ISLAMABAD, April 18: Pakistan Muslim League (PML-Q) President Chaudhry Shujaat Hussain said on Friday the government will show flexibility in order to break the ‘deadlock’ over the controversial Legal Framework Order (LFO).

He told reporters at the National Assembly that the government was ready to initiate dialogue with the joint opposition to resolve the issue. “The government has to show flexibility otherwise the country would plunge into a political crisis,” he said.

However, he urged the opposition to act sagaciously and allow democracy to flourish.

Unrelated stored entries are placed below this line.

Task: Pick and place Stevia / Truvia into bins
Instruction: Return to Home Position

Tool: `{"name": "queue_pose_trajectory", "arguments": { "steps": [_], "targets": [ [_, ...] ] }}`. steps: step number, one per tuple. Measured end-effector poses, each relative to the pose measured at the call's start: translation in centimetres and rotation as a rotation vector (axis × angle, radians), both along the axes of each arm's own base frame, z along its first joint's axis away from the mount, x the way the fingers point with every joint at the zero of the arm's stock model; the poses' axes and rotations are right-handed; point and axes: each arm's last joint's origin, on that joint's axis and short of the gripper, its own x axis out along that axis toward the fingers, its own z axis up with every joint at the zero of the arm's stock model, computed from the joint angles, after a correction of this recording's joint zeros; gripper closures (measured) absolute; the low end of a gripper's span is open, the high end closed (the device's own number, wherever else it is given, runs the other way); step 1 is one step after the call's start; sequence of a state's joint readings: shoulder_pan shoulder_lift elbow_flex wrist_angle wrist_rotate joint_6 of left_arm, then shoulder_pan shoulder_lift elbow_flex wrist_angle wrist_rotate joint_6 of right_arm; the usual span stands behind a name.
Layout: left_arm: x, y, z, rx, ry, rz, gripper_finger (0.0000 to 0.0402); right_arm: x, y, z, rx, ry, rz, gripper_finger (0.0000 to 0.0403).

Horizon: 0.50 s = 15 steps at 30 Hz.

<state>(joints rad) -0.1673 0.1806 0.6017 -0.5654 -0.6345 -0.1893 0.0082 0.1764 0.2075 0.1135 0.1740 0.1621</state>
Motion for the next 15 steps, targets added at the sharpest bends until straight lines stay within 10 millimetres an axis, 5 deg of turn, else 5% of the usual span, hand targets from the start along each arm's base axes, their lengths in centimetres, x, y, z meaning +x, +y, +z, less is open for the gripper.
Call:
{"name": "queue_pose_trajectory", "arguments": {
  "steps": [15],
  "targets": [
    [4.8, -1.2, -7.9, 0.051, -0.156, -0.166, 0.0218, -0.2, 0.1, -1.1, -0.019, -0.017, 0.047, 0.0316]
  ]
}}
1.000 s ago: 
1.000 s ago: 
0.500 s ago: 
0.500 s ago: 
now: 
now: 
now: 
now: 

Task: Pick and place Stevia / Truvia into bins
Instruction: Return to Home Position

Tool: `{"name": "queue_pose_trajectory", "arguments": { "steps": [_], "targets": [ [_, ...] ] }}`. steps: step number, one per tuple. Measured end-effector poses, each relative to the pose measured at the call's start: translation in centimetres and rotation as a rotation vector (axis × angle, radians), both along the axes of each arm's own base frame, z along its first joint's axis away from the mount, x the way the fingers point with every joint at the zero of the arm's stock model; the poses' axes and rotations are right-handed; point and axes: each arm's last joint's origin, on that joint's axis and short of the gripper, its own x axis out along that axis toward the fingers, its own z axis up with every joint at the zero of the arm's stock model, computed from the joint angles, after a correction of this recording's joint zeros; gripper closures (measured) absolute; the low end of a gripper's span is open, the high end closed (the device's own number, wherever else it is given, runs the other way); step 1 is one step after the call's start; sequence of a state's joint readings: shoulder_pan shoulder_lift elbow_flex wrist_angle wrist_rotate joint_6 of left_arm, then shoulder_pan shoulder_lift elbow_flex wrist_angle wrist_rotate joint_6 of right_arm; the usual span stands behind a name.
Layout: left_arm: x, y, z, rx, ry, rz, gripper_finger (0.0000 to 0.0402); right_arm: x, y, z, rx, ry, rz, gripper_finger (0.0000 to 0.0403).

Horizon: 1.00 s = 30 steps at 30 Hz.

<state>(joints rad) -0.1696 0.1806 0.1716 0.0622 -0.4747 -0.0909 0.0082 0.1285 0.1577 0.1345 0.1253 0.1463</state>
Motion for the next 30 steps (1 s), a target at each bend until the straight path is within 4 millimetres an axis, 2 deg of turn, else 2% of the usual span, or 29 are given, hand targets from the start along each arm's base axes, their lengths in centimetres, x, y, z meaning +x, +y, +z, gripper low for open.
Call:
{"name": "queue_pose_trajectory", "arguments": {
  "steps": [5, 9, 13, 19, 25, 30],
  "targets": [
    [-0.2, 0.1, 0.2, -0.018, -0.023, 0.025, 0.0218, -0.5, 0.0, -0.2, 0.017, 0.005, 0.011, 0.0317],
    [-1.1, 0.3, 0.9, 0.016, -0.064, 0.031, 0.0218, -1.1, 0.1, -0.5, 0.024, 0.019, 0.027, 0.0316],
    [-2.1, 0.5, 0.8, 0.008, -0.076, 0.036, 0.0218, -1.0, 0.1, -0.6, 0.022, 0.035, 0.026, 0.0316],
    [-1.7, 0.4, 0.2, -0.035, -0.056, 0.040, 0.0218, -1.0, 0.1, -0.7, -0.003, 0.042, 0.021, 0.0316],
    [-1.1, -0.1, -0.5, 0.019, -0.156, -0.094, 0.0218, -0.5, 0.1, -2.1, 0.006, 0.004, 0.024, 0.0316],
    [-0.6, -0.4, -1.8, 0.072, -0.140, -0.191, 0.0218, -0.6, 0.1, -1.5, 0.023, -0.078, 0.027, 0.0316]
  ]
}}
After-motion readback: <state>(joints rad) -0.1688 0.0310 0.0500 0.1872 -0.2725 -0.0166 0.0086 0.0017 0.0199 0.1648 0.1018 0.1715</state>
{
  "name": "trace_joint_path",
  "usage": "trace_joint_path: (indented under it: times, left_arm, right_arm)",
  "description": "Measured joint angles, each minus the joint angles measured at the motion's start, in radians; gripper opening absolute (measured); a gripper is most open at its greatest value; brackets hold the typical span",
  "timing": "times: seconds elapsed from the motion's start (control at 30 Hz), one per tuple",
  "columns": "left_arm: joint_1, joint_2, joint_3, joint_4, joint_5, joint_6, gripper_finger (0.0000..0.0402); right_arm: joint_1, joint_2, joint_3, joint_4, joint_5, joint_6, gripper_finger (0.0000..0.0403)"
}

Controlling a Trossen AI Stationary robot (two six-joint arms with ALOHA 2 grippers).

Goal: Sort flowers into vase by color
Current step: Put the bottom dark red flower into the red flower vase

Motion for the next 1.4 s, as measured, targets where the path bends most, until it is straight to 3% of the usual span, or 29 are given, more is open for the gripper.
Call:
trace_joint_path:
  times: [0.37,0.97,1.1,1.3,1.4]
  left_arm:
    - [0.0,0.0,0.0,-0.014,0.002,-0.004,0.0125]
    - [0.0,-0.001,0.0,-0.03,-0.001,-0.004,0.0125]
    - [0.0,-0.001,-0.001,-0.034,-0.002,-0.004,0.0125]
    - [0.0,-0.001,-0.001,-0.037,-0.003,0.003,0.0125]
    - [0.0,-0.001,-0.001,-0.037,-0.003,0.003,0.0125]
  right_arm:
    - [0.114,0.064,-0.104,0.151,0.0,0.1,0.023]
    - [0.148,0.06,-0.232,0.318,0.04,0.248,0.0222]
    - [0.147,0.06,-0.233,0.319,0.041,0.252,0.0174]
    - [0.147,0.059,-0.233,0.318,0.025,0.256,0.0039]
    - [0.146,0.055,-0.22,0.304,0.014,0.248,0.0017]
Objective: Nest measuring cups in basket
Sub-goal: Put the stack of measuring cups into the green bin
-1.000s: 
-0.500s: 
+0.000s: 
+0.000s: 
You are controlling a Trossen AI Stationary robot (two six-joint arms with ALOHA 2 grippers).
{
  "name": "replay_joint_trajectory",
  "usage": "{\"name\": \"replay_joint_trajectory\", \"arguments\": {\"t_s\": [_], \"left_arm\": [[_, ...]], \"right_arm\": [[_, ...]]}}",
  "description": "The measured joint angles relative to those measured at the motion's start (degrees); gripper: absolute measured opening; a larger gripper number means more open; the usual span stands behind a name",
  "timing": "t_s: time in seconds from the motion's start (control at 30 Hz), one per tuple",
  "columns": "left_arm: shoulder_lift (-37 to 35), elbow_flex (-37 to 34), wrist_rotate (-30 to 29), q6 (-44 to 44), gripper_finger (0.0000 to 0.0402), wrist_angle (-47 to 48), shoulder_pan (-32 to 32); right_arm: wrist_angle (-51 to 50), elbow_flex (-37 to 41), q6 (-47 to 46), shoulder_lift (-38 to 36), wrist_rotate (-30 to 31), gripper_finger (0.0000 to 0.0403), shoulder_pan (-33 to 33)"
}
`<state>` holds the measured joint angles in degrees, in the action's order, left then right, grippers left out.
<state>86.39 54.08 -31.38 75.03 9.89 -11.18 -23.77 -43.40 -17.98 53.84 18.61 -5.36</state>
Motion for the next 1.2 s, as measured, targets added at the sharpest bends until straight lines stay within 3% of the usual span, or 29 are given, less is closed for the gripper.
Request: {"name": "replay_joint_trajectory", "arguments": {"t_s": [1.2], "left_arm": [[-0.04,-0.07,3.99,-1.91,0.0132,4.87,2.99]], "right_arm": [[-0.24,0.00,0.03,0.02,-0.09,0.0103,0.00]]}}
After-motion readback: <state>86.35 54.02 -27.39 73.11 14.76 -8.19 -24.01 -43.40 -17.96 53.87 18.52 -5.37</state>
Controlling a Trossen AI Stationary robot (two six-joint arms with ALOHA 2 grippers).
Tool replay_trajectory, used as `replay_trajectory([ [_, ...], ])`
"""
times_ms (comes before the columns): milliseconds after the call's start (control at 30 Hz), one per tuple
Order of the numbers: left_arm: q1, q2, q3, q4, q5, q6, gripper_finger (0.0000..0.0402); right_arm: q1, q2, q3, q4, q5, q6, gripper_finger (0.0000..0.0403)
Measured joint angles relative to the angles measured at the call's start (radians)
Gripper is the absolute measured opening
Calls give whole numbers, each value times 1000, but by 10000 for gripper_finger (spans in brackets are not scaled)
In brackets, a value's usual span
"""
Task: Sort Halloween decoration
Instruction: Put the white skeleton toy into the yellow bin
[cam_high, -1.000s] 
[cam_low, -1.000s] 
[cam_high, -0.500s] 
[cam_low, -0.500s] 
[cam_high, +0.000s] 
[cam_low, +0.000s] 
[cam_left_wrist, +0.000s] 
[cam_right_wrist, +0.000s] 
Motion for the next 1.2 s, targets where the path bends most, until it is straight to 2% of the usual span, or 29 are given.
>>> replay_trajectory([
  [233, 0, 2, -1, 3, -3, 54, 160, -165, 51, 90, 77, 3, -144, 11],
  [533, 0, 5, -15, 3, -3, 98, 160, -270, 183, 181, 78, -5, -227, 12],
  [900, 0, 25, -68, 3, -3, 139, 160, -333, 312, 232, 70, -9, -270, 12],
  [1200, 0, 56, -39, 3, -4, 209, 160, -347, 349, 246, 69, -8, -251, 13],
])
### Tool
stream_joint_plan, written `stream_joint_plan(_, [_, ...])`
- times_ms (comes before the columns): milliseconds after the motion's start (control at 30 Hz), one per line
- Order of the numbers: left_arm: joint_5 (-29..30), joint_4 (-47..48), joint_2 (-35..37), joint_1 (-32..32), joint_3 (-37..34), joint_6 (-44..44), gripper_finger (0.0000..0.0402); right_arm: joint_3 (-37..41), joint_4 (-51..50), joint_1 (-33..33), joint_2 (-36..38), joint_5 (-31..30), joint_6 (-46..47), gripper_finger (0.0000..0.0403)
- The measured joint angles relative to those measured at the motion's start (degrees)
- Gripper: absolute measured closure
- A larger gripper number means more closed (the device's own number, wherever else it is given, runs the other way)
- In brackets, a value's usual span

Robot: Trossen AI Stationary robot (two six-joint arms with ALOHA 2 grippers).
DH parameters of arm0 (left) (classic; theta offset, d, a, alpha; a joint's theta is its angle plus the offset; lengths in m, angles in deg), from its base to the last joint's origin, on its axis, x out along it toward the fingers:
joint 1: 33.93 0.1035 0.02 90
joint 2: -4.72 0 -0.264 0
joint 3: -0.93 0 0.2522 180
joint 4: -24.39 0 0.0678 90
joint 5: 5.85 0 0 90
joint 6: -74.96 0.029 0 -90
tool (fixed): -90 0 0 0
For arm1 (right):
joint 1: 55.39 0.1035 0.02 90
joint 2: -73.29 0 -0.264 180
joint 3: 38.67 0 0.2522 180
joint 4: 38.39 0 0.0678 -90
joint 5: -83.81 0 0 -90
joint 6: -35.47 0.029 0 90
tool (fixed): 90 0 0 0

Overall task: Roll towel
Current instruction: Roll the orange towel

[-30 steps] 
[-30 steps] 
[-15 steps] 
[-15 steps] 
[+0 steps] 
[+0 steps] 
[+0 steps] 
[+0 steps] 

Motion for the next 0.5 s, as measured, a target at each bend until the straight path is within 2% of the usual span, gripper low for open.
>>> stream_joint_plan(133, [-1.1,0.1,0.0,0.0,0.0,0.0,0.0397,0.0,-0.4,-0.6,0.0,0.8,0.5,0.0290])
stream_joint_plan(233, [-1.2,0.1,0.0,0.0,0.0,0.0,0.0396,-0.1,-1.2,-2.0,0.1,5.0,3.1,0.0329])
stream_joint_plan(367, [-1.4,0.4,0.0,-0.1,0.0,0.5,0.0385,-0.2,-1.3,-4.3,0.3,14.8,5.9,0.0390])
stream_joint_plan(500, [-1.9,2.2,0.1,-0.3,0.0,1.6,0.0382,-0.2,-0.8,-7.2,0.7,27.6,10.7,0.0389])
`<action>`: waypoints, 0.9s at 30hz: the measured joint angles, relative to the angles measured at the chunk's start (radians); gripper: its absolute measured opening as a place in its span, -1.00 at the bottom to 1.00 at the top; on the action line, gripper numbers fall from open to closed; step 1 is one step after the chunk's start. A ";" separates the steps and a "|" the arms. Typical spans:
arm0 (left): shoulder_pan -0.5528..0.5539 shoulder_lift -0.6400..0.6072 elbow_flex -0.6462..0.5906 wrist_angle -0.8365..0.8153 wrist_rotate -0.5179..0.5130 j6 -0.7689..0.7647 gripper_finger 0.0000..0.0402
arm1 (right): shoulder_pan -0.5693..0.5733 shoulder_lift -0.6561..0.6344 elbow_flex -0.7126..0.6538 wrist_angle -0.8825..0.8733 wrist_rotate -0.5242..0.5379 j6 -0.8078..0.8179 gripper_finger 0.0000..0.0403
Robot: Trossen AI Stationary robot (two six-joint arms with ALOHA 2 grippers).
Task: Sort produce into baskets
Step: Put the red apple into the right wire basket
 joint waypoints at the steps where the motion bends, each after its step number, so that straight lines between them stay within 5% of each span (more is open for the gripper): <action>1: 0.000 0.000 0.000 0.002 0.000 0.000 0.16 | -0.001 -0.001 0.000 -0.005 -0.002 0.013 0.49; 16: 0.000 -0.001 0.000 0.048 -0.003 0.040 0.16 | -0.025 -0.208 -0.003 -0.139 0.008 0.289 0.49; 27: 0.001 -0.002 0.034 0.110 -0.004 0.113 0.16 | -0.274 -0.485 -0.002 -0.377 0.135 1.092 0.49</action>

The PML-Q chief said the current session of the National Assembly was requisitioned by his party and it would be conducted according to its agenda.

The agenda would be presented before the lower house on Monday.

Meanwhile, a leader of People’s Party Parliamentarians (PPP), Nawab Yousaf Talpur, told reporters that Prime Minister Mir Zafarullah Khan Jamali had invited PPP parliamentary leader Makhdoom Amin Fahim in his chamber for negotiations on LFO.

Answering a query about the invitation, Mr Talpur said the PPP parliamentary leader turned down the invitation and did not meet the PM in the National Assembly.

A leader of Pakistan Muslim League (N), Chaudhry Nisar Ahmed, said the opposition would have no objection to having a uniformed president if he was elected by a two-third majority of the National Assembly.

He said the government should move a bill in parliament to get the LFO approved by both of its houses. Another PPP leader, Shah Mehmood Qureshi, said the government had so far not made any serious attempt at removing the controversial clauses of LFO that had been incorporated into the Constitution.

Responding to a question about the prevailing deadlock on LFO, he said: “It is the responsibility of the government to think where the country is headed due to the ‘one-man show’ and political instability,” he said.

He said the steering committee formed by the government to deal with the issue of LFO had so far failed to find out the best possible way to resolve it.